どうやら、コマンドライン引数で渡した./fuga/piyo.txt
と同じ階層にある.python-version
が読み込まれて、実行されるPythonのバージョンが切り替わっているようでした。
問題となる挙動の再現
以下の環境、コード、コマンドで問題の挙動を再現します。
環境
AWS EC2 のインスタンスを用います。
- OS:Amazon Linux 2 AMI (HVM), SSD Volume Type
- pyenv のバージョン:1.2.21(2020/12/19時点の最新バージョン)
- システムデフォルトの Python のバージョン:2.7.18
- pyenv で入れた Python のバージョン:3.7.6
コード
今回実行するコードprint_version.py
の中身は以下の通りです。引数arg1
の内容に関係なく、実行された Python のバージョンをprint(sys.version)
で表示するものです。
引数arg1
はmain
関数内で使われませんが、この存在が今回のキモになります。
import argparse
import sys
def main(arg1):
print(sys.version)
return()
if __name__ == "__main__":
parser = argparse.ArgumentParser()
parser.add_argument("-a", "--arg1")
args = parser.parse_args()
main(args.arg1)
そして、ディレクトリ構造は以下の通りです。
print_version.py
と同じ階層に2個のディレクトリがあり、それらの中身は.python-version
の有無以外が同じです。
ちなみに、.python-version
はpyenv local
コマンドが実行されたディレクトリに作成される隠しファイルなので、後述しますがpyenv-test
ディレクトリでpyenv local 3.7.6
コマンドを、with-pv
ディレクトリでpyenv local system
コマンドを実行しています。
pyenv-test
├── .python-version
├── print_version.py
├── with-pv
│ ├── .python-version
│ └── a.txt
└── without-pv
└── a.txt
3.7.6
system
abcd
コマンド
まずは以下のコマンドを実行し、出力結果も載せます。
[ec2-user@******** pyenv-test]$ cd with-pv/
[ec2-user@******** with-pv]$ pyenv local system
[ec2-user@******** with-pv]$ python -V
Python 2.7.18
[ec2-user@******** with-pv]$ cd ../
[ec2-user@******** pyenv-test]$ pyenv local 3.7.6
[ec2-user@******** pyenv-test]$ python -V
Python 3.7.6
引き続き以下のコマンドを実行し、出力結果も載せます。
繰り返しになりますが、print_version.py
は実行された Python のバージョンを表示するだけのコードです。
[ec2-user@******** pyenv-test]$ python print_version.py -a ./without-pv/a.txt
3.7.6 (default, Dec 8 2020, 06:20:44)
[GCC 7.3.1 20180712 (Red Hat 7.3.1-9)]
[ec2-user@******** pyenv-test]$ python print_version.py -a ./with-pv/a.txt
2.7.18 (default, Aug 27 2020, 21:22:52)
[GCC 7.3.1 20180712 (Red Hat 7.3.1-9)]
中身が同じのファイルをprint_version.py
の引数として渡したはずですが、実行された Python のバージョンが異なっています。
./with-pv/a.txt
をコマンドライン引数として渡した方は、pyenv で指定していないはずの Python 2.7.18 が実行されました。

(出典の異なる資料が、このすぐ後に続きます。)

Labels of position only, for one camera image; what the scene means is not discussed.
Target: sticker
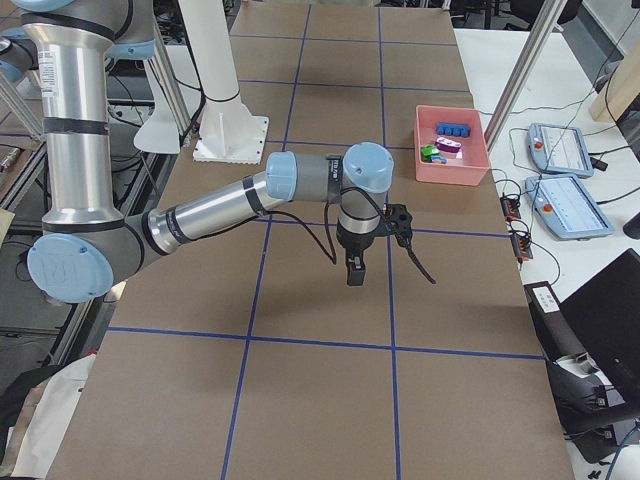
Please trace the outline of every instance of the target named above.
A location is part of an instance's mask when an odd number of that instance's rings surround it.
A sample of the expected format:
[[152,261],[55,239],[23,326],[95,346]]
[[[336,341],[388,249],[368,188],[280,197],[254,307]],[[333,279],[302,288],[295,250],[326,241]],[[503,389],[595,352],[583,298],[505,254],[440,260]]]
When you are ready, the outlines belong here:
[[58,96],[56,58],[53,52],[38,52],[38,67],[42,84],[42,97]]
[[533,294],[538,299],[544,313],[559,312],[560,307],[548,287],[537,287],[533,289]]

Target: white table
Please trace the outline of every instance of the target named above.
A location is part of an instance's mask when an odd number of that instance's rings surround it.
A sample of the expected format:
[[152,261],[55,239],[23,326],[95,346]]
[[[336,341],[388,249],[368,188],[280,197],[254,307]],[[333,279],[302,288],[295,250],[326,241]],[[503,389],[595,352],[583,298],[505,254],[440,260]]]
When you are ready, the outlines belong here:
[[[525,32],[456,30],[460,54],[476,109],[482,112],[493,112],[526,37]],[[539,106],[564,107],[585,97],[586,100],[582,105],[574,105],[562,110],[529,110],[512,114],[491,152],[492,166],[504,170],[508,178],[518,182],[524,191],[524,179],[534,174],[513,165],[513,154],[509,146],[511,128],[528,128],[533,122],[567,125],[574,116],[575,119],[571,125],[581,128],[585,134],[611,126],[611,123],[597,123],[591,119],[588,108],[596,95],[593,92],[589,94],[590,89],[591,83],[562,35],[552,34],[514,111]],[[482,117],[483,124],[486,126],[491,115],[484,114]],[[527,155],[525,136],[524,131],[512,132],[517,163],[534,168]],[[624,137],[617,128],[587,136],[585,140],[590,152],[626,145]],[[608,200],[640,185],[640,164],[629,149],[605,155],[603,160],[609,163],[608,170],[596,171],[592,178],[583,182],[596,201]],[[493,173],[496,180],[504,178],[500,172]],[[503,185],[504,183],[498,184],[499,192],[502,192]],[[507,192],[515,191],[515,187],[507,186]],[[640,192],[602,206],[603,212],[615,227],[616,231],[613,235],[581,242],[556,240],[539,221],[537,214],[532,219],[531,203],[529,198],[525,197],[523,195],[520,210],[523,220],[532,227],[533,240],[550,250],[560,263],[561,276],[554,285],[554,291],[560,300],[571,295],[627,248],[631,247],[640,252],[640,241],[632,240],[622,232],[622,226],[640,210]],[[523,284],[542,280],[552,281],[557,273],[554,261],[535,246],[533,254],[534,259],[523,265],[521,271]],[[587,464],[571,443],[568,443],[567,448],[576,478],[586,478],[592,470],[603,470],[601,478],[604,479],[606,467]],[[618,459],[613,478],[637,480],[638,472],[640,472],[640,447],[627,447]]]

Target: blue and white device
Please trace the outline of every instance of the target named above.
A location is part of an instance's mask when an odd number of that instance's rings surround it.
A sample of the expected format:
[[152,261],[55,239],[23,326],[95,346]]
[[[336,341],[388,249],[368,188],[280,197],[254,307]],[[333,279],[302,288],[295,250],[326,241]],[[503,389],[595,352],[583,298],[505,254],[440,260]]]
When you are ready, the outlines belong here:
[[529,152],[541,172],[573,173],[581,178],[593,176],[589,150],[579,128],[532,123]]
[[566,173],[530,177],[525,180],[525,187],[540,218],[560,240],[613,233],[613,225],[577,176]]

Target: pink bin
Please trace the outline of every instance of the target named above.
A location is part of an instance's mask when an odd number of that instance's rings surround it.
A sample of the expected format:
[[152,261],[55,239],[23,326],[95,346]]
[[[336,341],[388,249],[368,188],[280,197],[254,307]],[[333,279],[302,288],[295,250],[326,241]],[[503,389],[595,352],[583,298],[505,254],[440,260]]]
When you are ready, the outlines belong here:
[[[438,135],[436,127],[440,122],[468,125],[471,134],[466,138]],[[420,156],[420,147],[434,144],[439,136],[461,143],[461,158],[444,154],[443,156],[447,158],[447,163],[444,165],[423,162]],[[414,137],[416,179],[419,182],[476,186],[490,168],[480,115],[476,110],[418,105],[416,107]]]

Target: black office chair
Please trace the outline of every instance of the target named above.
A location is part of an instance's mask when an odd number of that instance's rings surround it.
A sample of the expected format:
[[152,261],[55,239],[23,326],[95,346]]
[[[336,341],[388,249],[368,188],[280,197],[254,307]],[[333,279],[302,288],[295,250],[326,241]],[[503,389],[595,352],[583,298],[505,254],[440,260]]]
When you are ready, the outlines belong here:
[[[511,15],[524,20],[527,23],[527,28],[523,29],[512,23],[507,23],[506,30],[531,30],[533,22],[538,18],[538,13],[542,8],[544,0],[511,0]],[[568,0],[567,4],[560,14],[558,24],[562,25],[570,20],[573,20],[578,15],[582,0]]]

両コマンドの違いは、コマンドライン引数として渡したファイルパスと同じ階層に、.python-version
が有るか否かで、.python-version
に記載された Python のバージョンが優先して実行されていると考えられます。
ちなみに、argparse の挙動による可能性も考えられるため、Click でも同様のことを試しましたが、結果は同じでした。
解決策
以下の2通りの方法があります。
1:環境変数PYENV_VERSION
を設定する
実行される Python のバージョンを pyenv が決定する際に、最も優先されるのは環境変数PYENV_VERSION
です(参考:pyenv の本家リポジトリ)。
export PYENV_VERSION=3.7.6
コマンドを実行するか、pyenv shell 3.7.6
コマンドを実行することでその環境変数を設定でき、実行したのが以下のものです。
[ec2-user@******** pyenv-test]$ pyenv shell 3.7.6
[ec2-user@******** pyenv-test]$ python print_version.py -a ./without-pv/a.txt
3.7.6 (default, Dec 8 2020, 06:20:44)
[GCC 7.3.1 20180712 (Red Hat 7.3.1-9)]
[ec2-user@******** pyenv-test]$ python print_version.py -a ./with-pv/a.txt
3.7.6 (default, Dec 8 2020, 06:20:44)
[GCC 7.3.1 20180712 (Red Hat 7.3.1-9)]
2:.python-version
を削除する
コマンドの節で確認した通り、引数でファイルと同じ階層に.python-version
が存在しなければ、pyenv local
コマンドで指定された Python のバージョンで実行されます。
考察
pyenv の本家リポジトリによると、コマンドライン引数で指定したファイルと同じ階層に存在する.python-version
は、実行される Python のバージョンに影響を及ぼさないことが期待されます。
しかし、期待通りの挙動が見られなかったため、より詳しく仕様を把握する必要がありそうです。
おわりに
自分が pyenv を使用している時にハマった箇所を本記事にまとめました。
ModuleNotFoundError
の時点では、Python のバージョンが切り替わっていることに全く気が付かず、pyenv のインストールに失敗したことを長い間疑っており、解決まで時間がかかってしまいました。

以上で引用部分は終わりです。